■ **PROBLEM DETAILS**
Retype the lines from the first one in the records down to the line containing "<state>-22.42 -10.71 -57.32", counting both, and leave out any pictures.
DATA: Begin
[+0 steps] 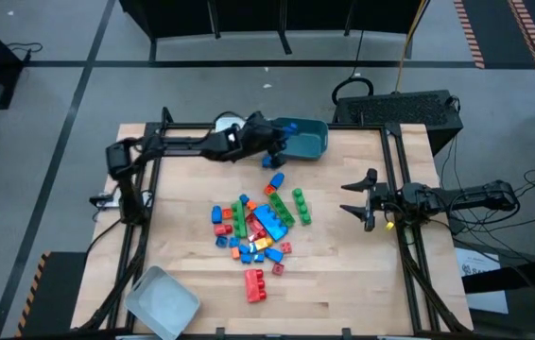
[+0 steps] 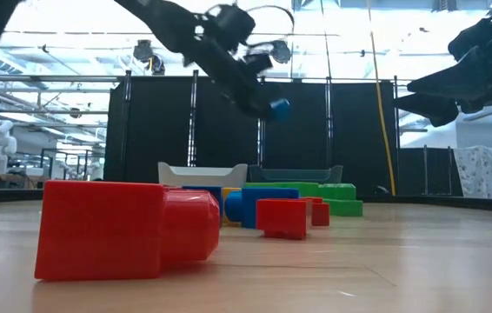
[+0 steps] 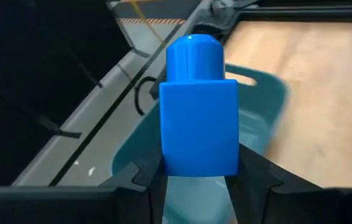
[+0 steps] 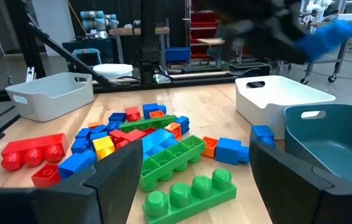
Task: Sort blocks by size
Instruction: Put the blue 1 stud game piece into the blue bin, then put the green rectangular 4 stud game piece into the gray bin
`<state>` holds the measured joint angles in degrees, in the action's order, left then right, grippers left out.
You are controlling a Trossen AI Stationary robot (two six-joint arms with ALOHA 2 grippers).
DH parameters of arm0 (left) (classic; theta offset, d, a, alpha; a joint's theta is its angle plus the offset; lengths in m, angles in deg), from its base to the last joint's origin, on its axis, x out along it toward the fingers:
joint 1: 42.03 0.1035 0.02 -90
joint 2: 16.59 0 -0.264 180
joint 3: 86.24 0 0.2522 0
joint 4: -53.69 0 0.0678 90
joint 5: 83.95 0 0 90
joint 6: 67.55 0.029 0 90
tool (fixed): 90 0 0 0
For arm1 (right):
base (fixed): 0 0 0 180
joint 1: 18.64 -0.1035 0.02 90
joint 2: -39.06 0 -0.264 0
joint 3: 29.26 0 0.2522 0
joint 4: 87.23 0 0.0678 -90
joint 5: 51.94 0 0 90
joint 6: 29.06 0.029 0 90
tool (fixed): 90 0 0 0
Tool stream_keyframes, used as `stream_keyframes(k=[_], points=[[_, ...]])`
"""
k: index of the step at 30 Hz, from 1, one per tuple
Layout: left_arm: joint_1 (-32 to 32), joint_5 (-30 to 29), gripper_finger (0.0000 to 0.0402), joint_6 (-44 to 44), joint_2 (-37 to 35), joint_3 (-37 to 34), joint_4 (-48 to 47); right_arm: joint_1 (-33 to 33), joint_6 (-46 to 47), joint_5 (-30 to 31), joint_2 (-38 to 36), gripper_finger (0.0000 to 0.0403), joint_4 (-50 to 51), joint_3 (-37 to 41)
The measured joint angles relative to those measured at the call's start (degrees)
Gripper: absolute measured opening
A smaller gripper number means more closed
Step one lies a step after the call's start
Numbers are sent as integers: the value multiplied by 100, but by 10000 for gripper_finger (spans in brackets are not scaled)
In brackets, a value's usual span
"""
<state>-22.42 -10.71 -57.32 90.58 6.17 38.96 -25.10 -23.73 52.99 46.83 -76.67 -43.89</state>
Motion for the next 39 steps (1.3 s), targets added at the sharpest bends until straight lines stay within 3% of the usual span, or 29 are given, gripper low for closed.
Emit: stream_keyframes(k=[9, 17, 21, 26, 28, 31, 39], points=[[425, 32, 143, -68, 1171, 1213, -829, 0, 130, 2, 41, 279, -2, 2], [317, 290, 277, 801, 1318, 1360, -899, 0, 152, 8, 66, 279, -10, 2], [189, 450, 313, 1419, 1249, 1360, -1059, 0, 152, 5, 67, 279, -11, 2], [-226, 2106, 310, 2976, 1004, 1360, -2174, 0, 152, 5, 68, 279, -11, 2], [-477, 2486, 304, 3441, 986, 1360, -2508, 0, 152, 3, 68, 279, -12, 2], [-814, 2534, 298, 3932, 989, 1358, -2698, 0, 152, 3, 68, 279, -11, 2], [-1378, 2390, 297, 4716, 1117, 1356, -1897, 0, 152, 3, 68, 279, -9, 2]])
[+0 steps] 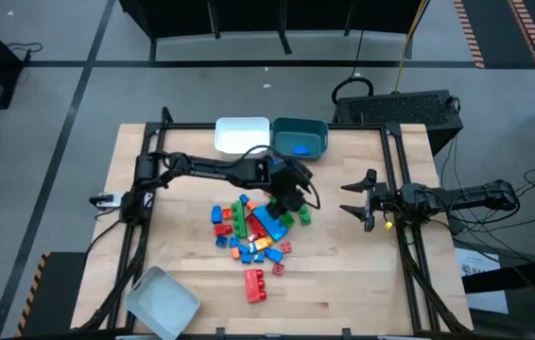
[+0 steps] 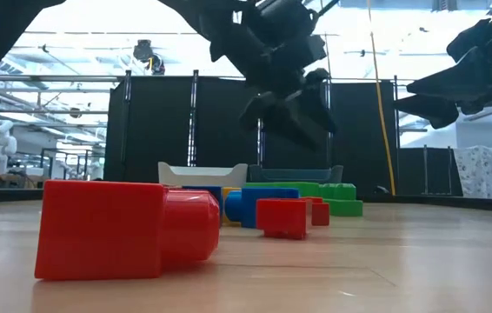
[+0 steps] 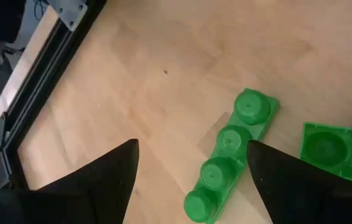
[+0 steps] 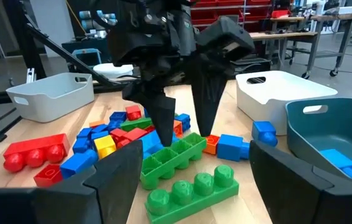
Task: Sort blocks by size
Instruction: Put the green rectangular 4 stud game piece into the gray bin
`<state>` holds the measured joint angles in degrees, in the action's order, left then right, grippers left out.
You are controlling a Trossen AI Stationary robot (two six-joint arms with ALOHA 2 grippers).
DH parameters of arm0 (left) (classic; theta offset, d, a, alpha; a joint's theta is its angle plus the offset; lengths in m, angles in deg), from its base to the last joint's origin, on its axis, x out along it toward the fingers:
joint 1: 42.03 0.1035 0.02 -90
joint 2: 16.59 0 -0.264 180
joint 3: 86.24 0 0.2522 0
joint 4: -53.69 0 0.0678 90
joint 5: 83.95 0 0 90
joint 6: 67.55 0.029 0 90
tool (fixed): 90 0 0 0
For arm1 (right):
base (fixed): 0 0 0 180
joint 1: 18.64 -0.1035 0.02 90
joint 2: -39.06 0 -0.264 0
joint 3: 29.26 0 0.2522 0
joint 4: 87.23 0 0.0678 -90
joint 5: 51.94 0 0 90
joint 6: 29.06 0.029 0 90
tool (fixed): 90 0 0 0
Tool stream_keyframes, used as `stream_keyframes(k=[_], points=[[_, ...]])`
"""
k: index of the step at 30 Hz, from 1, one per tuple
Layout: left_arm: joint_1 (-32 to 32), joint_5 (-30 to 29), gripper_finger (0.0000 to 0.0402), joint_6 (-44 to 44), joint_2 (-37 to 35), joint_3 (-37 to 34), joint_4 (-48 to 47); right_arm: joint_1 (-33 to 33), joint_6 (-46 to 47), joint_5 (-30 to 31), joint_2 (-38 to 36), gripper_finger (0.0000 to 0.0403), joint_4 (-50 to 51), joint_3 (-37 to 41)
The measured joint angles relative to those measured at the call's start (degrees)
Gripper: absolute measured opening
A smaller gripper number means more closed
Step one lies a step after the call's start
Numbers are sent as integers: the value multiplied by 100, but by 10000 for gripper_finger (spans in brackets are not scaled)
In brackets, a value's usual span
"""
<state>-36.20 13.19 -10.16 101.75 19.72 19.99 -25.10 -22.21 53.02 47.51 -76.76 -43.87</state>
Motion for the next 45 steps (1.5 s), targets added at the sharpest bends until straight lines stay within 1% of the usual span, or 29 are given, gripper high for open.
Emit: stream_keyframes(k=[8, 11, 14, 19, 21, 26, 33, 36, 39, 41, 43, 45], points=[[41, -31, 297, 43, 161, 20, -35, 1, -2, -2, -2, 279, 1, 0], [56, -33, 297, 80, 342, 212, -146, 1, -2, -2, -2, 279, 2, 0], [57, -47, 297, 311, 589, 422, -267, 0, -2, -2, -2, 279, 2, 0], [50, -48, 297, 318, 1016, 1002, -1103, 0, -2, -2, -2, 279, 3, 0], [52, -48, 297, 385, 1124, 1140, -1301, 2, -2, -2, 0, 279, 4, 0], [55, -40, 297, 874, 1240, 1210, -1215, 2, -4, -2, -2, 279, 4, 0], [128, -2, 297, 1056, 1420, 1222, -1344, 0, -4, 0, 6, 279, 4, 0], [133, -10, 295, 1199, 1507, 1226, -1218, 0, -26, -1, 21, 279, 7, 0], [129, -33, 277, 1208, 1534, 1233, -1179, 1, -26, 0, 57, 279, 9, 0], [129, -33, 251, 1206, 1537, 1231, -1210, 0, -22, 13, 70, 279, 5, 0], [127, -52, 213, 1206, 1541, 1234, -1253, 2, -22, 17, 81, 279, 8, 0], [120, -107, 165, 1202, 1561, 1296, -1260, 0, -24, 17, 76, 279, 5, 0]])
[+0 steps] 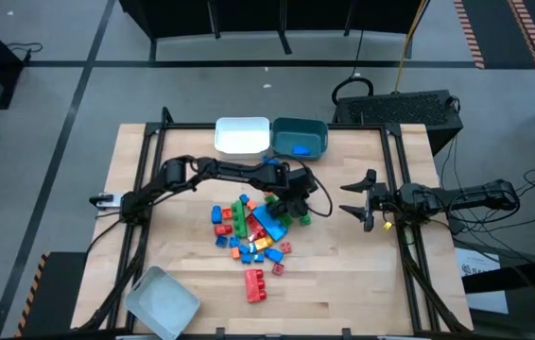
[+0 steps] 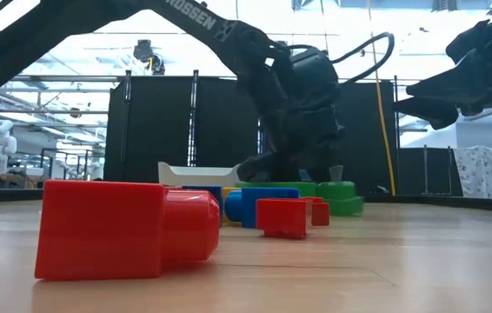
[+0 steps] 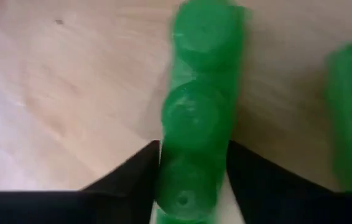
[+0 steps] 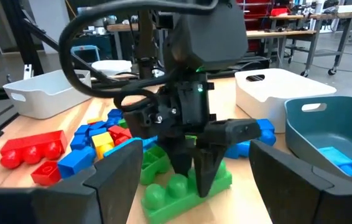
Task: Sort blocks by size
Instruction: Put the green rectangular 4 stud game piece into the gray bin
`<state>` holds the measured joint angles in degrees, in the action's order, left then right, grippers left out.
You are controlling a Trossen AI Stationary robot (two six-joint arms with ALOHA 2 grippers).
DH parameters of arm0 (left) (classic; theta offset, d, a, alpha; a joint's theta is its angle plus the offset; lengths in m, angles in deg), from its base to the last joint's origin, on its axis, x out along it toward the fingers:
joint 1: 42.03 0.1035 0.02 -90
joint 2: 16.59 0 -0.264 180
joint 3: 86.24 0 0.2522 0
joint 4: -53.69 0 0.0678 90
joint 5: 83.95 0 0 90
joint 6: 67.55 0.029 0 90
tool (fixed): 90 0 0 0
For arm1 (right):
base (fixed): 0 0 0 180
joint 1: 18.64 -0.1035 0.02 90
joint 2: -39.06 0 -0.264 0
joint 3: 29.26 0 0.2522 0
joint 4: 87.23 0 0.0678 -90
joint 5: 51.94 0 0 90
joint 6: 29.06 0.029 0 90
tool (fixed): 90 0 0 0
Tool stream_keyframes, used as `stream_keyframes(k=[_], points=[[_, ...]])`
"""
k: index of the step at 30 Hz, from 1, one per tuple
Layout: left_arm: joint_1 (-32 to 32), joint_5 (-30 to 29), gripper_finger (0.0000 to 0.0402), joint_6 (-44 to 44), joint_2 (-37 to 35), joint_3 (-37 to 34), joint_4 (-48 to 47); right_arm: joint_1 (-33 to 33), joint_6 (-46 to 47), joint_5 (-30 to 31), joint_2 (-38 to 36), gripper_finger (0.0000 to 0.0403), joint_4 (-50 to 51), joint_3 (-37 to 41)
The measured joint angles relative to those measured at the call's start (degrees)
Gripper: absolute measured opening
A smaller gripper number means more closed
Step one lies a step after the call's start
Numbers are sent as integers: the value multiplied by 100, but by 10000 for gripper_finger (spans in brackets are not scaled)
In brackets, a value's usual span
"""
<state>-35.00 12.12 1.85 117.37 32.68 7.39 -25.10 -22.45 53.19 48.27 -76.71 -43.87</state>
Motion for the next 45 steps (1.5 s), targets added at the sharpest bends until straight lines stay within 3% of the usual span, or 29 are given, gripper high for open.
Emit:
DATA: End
■ **SOLUTION FOR THIS EXERCISE**
[+0 steps] 
[+0 steps] 
[+0 steps] 
[+0 steps] 
Task: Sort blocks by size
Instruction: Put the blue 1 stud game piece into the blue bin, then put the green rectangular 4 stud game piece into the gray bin
`<state>` holds the measured joint angles in degrees, in the action's order, left then right, grippers left out.
You are controlling a Trossen AI Stationary robot (two six-joint arms with ALOHA 2 grippers).
DH parameters of arm0 (left) (classic; theta offset, d, a, alpha; a joint's theta is its angle plus the offset; lengths in m, angles in deg), from its base to the last joint's origin, on its axis, x out along it toward the fingers:
joint 1: 42.03 0.1035 0.02 -90
joint 2: 16.59 0 -0.264 180
joint 3: 86.24 0 0.2522 0
joint 4: -53.69 0 0.0678 90
joint 5: 83.95 0 0 90
joint 6: 67.55 0.029 0 90
tool (fixed): 90 0 0 0
For arm1 (right):
base (fixed): 0 0 0 180
joint 1: 18.64 -0.1035 0.02 90
joint 2: -39.06 0 -0.264 0
joint 3: 29.26 0 0.2522 0
joint 4: 87.23 0 0.0678 -90
joint 5: 51.94 0 0 90
joint 6: 29.06 0.029 0 90
tool (fixed): 90 0 0 0
Tool stream_keyframes, used as `stream_keyframes(k=[_], points=[[_, ...]])`
"""
k: index of the step at 30 Hz, from 1, one per tuple
Layout: left_arm: joint_1 (-32 to 32), joint_5 (-30 to 29), gripper_finger (0.0000 to 0.0402), joint_6 (-44 to 44), joint_2 (-37 to 35), joint_3 (-37 to 34), joint_4 (-48 to 47); right_arm: joint_1 (-33 to 33), joint_6 (-46 to 47), joint_5 (-30 to 31), joint_2 (-38 to 36), gripper_finger (0.0000 to 0.0403), joint_4 (-50 to 51), joint_3 (-37 to 41)
The measured joint angles relative to those measured at the call's start (degrees)
Gripper: absolute measured opening
A smaller gripper number means more closed
Step one lies a step after the call's start
Numbers are sent as integers: the value multiplied by 100, but by 10000 for gripper_finger (spans in brackets are not scaled)
In brackets, a value's usual span
"""
<state>-22.42 -10.71 -57.32 90.58 6.17 38.96 -25.10 -23.73 52.99 46.83 -76.67 -43.89</state>

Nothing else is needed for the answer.